Information of this kind would be extremely valuable for historians, archaeologists, and anthropologists studying the pre-Columbian human populations of the Americas. For example, certain areas of the Yucatán peninsula have yielded evidence that the ancient Maya invested great resources to make wetlands appropriate for growing corn, squash, and avocados. This finding, in turn, enables researchers to begin to form hypotheses about how and when agriculture was practiced at a given settlement. The inhabitants of this area were modifying the wetlands for agriculture, a feat that speaks highly of their hydrology and engineering skills as well as their degree of social organization. Moreover, they were doing so at a scale that allowed for the subsistence not only of the nearby settlements but also of tens of thousands of people who lived hundreds of kilometers away, a fact which provides additional evidence of extensive transport networks and complex systems of commerce and exchange.

Two approaches are commonly used to estimate historical variations in the precolonial population of the New World, but both approaches depend on incomplete and imperfect data. One approach consists of finding the earliest available population estimates from fragmented census documents and informal accounts, and then working backward in time using estimated rates of birth and mortality. A second approach uses archaeological data to estimate the populations of ancient hamlets, villages, towns, and cities, working with an assumed number of residents per structure.

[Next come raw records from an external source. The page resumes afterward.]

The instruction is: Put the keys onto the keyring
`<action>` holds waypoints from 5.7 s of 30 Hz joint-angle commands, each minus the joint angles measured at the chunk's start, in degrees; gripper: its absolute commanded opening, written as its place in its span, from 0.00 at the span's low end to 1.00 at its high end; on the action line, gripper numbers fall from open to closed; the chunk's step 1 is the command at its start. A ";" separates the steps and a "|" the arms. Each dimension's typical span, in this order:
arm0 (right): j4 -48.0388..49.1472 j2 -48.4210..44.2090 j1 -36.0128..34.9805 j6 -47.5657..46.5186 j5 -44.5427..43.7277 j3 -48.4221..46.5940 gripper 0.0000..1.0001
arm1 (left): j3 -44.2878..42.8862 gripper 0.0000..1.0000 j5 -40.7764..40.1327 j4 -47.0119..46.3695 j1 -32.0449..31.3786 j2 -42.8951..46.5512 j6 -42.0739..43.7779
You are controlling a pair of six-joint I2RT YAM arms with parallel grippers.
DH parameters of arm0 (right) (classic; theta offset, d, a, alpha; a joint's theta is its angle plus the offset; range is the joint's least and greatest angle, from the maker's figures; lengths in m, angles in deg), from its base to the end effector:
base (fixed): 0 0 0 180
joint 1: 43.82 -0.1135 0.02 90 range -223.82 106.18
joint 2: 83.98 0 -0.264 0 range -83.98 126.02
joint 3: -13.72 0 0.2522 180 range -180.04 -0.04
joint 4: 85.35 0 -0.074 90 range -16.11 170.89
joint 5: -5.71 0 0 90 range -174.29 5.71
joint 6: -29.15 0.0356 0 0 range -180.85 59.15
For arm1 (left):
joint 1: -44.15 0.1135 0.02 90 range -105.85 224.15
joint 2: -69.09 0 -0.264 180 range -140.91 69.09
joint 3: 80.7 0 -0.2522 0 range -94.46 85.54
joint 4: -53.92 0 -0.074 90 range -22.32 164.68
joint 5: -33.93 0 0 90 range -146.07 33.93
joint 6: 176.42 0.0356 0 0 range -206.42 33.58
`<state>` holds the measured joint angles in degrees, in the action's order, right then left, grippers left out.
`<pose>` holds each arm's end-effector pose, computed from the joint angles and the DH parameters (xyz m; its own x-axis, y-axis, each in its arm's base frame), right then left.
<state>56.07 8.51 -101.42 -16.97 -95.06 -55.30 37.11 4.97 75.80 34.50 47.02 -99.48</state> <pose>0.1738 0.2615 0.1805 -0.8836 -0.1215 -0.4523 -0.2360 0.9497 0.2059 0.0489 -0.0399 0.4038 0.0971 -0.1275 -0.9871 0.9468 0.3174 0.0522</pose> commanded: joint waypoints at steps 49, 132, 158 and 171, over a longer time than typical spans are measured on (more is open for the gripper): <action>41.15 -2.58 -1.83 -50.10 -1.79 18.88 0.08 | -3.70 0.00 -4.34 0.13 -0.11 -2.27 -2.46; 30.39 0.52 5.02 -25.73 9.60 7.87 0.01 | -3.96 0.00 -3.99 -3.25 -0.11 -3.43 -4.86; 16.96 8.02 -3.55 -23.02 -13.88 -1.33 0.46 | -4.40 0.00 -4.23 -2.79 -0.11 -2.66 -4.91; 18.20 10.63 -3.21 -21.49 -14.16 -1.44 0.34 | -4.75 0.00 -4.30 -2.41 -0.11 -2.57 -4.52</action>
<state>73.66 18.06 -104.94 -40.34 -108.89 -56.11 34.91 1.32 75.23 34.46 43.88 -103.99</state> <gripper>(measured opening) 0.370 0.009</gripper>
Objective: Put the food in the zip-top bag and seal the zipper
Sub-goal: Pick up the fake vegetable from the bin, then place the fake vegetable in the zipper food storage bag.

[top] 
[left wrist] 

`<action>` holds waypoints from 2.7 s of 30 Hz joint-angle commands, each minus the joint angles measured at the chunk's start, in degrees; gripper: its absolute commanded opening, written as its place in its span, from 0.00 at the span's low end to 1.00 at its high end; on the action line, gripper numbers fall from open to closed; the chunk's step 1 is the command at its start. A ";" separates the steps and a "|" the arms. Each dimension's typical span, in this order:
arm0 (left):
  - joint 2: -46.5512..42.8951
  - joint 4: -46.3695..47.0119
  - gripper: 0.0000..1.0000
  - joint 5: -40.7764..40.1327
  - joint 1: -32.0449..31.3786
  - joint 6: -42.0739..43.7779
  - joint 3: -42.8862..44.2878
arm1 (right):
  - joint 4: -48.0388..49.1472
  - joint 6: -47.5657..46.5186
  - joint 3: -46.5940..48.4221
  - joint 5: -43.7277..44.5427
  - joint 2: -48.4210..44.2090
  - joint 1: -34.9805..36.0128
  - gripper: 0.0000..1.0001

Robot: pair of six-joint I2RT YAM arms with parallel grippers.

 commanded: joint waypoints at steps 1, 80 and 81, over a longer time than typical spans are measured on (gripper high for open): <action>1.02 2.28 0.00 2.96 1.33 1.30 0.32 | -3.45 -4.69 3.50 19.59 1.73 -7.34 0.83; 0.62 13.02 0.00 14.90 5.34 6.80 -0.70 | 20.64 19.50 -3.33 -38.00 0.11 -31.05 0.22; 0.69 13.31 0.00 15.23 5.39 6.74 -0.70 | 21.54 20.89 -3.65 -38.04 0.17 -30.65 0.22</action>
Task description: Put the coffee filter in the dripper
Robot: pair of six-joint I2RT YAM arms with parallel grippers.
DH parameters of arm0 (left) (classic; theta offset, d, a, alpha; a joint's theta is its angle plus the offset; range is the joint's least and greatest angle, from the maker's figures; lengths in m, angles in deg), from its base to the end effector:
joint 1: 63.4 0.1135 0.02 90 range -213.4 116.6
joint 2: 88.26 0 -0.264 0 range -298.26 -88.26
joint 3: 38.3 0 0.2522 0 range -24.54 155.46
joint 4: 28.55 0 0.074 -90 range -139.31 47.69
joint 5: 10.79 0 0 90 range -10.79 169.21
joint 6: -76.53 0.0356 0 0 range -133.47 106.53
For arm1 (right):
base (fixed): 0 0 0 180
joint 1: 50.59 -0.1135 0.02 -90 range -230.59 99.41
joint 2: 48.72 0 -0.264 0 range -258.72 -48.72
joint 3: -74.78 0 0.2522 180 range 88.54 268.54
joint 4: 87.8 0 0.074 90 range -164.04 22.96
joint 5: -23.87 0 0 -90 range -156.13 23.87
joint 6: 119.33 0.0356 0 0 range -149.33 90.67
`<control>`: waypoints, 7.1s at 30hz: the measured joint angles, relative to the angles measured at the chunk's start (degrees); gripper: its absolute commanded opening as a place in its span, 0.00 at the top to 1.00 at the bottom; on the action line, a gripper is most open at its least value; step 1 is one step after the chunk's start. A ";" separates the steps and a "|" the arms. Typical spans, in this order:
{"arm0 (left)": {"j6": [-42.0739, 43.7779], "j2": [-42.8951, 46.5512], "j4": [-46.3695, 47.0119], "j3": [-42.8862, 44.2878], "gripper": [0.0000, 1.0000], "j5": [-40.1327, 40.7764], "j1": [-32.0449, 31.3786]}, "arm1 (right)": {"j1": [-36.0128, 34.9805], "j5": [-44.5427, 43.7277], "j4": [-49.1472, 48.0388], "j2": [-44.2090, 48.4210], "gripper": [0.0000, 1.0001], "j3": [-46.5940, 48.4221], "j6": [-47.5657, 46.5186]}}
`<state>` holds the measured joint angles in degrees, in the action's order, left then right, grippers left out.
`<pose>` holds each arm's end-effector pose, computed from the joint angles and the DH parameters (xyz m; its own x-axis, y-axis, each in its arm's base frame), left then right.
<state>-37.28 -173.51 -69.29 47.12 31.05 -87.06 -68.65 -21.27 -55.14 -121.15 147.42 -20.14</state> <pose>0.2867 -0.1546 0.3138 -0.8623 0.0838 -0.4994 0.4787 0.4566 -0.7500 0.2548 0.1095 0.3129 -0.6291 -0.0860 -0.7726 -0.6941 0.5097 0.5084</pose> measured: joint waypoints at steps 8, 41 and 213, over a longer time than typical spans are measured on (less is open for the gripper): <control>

Attempts to work back in time from population estimates made hundreds of years later cannot be trusted, because differences of only a few percentage points in assumed mortality rates result in estimates of the total population that differ by tens of millions. As a further complicating factor, a series of epidemics swept through the indigenous population of central Mexico, and perhaps through populations in other areas of the New World, in the century after the arrival of Europeans. The historical records that have survived from that time suggest that the population of central Mexico may have been reduced from about 25 million to 700,000 within a single century after the arrival of the Europeans. This figure is contentious, however, because archaeologists have no consensus on a starting point—that is, the size of the population at the start of the epidemics. Some experts consider it unlikely that the indigenous population of central Mexico was as high as 25 million in the year 1500 or so, whereas others argue that it may have been closer to 40 million. It has become common for researchers who differ markedly in such estimates to be tagged as either high counters or low counters. The low counters challenge the contention that tens of millions of indigenous people were living in the New World when the Europeans arrived, asking, “Where are the remains of the cities that would have been required to house so many people?” High counters offer two possible answers: that the extent and the population density of the known ancient settlements (including the surrounding suburbs and farmlands) may have been larger than heretofore realized, and that there may be ruins of additional settlements yet to be found.

If there are such undiscovered sites, or “lost cities,” as they are popularly termed, it may seem that locating and mapping their remains would be a comparatively simple matter in the Space Age. After all, NASA and military agencies routinely launch satellites containing high-resolution digital cameras with a wide range of wavelength sensitivities, as well as radar (radio detecting and ranging) and lidar (light detection and ranging) instruments. The satellites then use the round-trip travel times of short pulses of electromagnetic radiation (radio waves and laser beams) to compute vectors (direction and distance) from a transmitter to reflecting surfaces and create three-dimensional maps of the Earth’s surface.

Linear features, such as ancient  roadways, walls, and irrigation canals  that cut across the natural terrain,  stand out particularly well.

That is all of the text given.